▸ Directions for this task: Please report every line in the material below where the word "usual" is found.

_ _ _ _ _ _ _

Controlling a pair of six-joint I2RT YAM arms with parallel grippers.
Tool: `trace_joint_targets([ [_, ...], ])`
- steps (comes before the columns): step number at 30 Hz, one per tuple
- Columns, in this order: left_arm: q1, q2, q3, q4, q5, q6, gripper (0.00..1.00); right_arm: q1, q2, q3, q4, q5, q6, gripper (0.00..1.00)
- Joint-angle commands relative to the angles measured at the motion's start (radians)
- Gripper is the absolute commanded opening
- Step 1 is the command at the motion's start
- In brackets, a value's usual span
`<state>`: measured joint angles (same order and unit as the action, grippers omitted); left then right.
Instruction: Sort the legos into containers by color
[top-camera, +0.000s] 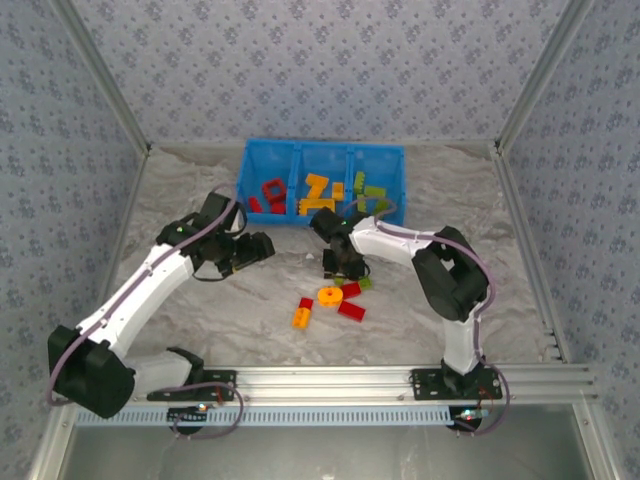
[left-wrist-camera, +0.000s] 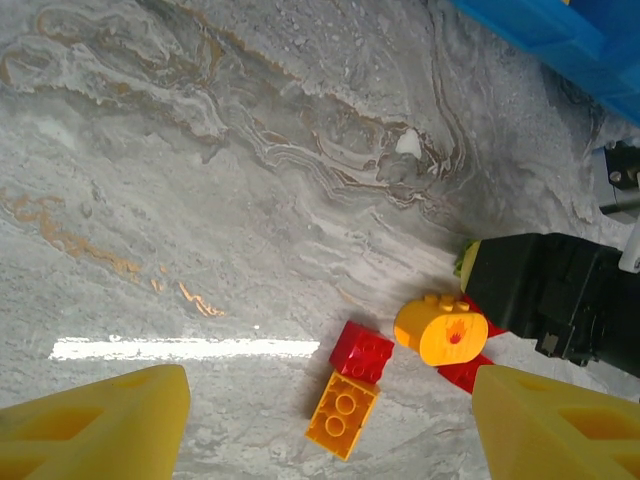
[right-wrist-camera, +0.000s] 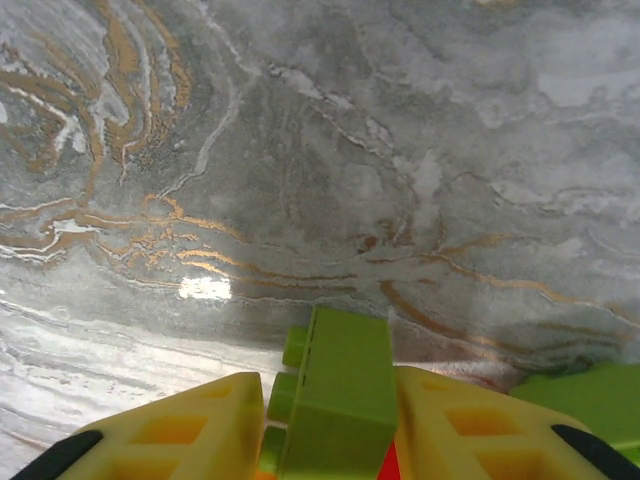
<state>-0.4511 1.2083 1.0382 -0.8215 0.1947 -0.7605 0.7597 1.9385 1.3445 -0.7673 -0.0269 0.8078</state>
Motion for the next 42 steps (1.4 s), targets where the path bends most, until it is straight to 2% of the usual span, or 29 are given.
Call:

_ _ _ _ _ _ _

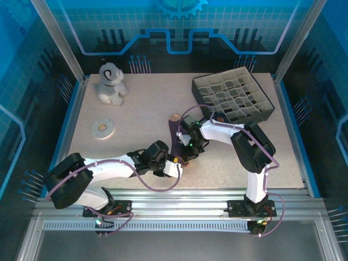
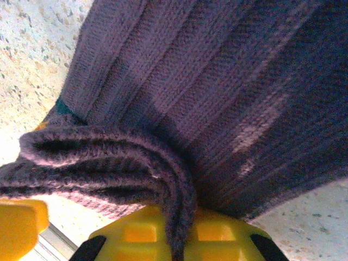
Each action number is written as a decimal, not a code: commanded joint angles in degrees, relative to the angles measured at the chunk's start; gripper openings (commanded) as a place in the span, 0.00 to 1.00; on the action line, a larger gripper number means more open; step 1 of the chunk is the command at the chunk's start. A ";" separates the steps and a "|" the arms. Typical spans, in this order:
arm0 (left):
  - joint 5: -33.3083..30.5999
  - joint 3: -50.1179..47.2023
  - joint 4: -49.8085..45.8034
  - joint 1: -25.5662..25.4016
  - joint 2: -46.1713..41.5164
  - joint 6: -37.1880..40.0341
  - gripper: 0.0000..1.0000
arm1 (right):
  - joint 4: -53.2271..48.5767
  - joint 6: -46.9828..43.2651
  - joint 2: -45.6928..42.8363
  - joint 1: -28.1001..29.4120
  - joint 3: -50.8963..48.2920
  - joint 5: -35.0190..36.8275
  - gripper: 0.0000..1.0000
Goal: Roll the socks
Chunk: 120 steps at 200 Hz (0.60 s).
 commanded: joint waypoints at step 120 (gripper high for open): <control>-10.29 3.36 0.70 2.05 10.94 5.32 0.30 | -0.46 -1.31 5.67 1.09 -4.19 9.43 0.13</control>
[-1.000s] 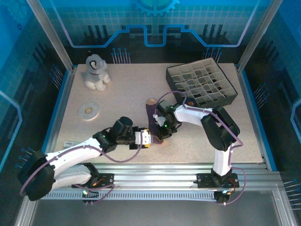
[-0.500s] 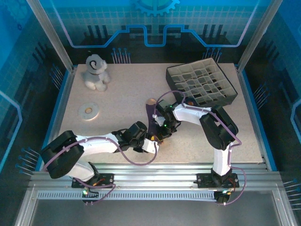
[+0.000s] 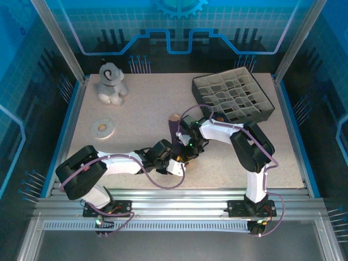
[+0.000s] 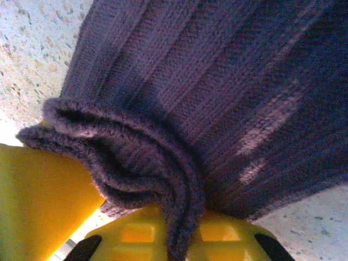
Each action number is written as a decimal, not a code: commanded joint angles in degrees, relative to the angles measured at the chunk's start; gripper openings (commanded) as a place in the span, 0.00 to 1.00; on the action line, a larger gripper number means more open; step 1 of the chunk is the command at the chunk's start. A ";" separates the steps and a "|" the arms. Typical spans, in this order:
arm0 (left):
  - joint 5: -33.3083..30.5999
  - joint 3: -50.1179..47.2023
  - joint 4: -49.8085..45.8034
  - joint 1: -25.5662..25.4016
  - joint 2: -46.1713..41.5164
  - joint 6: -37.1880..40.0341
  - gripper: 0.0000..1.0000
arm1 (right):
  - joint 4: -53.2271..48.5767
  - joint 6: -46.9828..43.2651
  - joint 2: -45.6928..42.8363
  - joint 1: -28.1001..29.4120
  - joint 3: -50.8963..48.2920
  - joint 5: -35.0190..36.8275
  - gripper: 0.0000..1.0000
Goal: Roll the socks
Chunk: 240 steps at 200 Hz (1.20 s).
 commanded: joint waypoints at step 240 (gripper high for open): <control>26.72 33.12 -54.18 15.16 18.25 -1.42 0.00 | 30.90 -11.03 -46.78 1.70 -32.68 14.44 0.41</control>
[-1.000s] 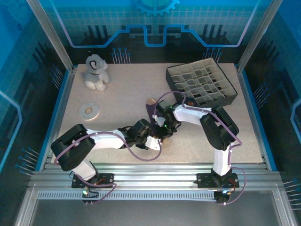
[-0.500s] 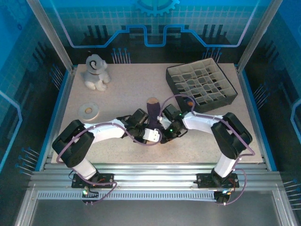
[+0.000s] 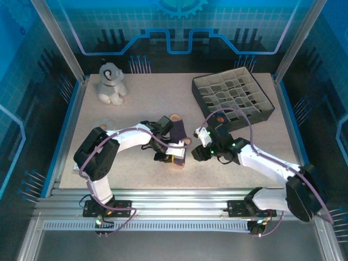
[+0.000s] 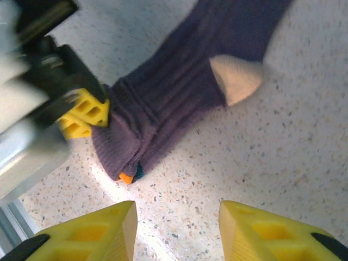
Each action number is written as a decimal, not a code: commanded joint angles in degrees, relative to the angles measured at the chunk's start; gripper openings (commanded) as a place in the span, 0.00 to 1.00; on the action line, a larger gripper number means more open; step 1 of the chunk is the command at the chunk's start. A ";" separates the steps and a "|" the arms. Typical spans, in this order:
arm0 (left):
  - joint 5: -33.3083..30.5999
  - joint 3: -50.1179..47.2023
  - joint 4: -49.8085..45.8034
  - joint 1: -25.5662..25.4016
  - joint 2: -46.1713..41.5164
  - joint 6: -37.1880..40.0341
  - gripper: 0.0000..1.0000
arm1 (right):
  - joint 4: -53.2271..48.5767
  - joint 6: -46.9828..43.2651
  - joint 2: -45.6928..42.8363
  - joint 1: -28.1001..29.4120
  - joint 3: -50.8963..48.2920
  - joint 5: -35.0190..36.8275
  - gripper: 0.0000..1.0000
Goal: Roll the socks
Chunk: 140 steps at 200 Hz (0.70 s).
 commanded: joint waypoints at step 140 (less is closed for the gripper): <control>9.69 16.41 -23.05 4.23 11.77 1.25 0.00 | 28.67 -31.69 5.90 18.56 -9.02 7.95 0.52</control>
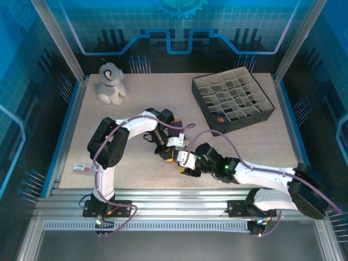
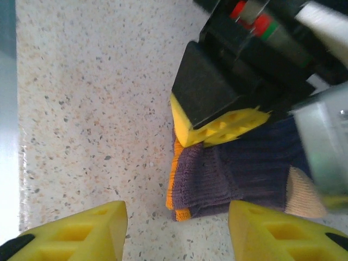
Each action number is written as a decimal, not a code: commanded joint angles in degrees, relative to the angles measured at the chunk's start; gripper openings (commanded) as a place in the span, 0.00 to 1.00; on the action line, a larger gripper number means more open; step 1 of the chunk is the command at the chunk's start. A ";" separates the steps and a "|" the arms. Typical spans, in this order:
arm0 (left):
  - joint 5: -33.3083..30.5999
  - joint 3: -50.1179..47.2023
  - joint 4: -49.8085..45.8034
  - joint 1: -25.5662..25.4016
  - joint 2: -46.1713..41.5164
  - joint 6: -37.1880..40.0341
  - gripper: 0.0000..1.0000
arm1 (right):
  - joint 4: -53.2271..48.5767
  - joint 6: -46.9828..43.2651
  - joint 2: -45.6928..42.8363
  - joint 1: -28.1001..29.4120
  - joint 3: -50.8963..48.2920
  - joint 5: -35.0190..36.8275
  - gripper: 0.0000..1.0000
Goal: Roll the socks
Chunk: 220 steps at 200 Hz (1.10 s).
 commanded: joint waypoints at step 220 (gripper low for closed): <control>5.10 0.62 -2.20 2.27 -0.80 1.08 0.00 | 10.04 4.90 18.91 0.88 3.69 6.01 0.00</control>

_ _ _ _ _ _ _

▸ Response box:
- In brackets, a value's usual span
Motion for the next 42 steps (1.4 s), targets where the path bends most, until it is straight to 2% of the usual span, or 29 are given.

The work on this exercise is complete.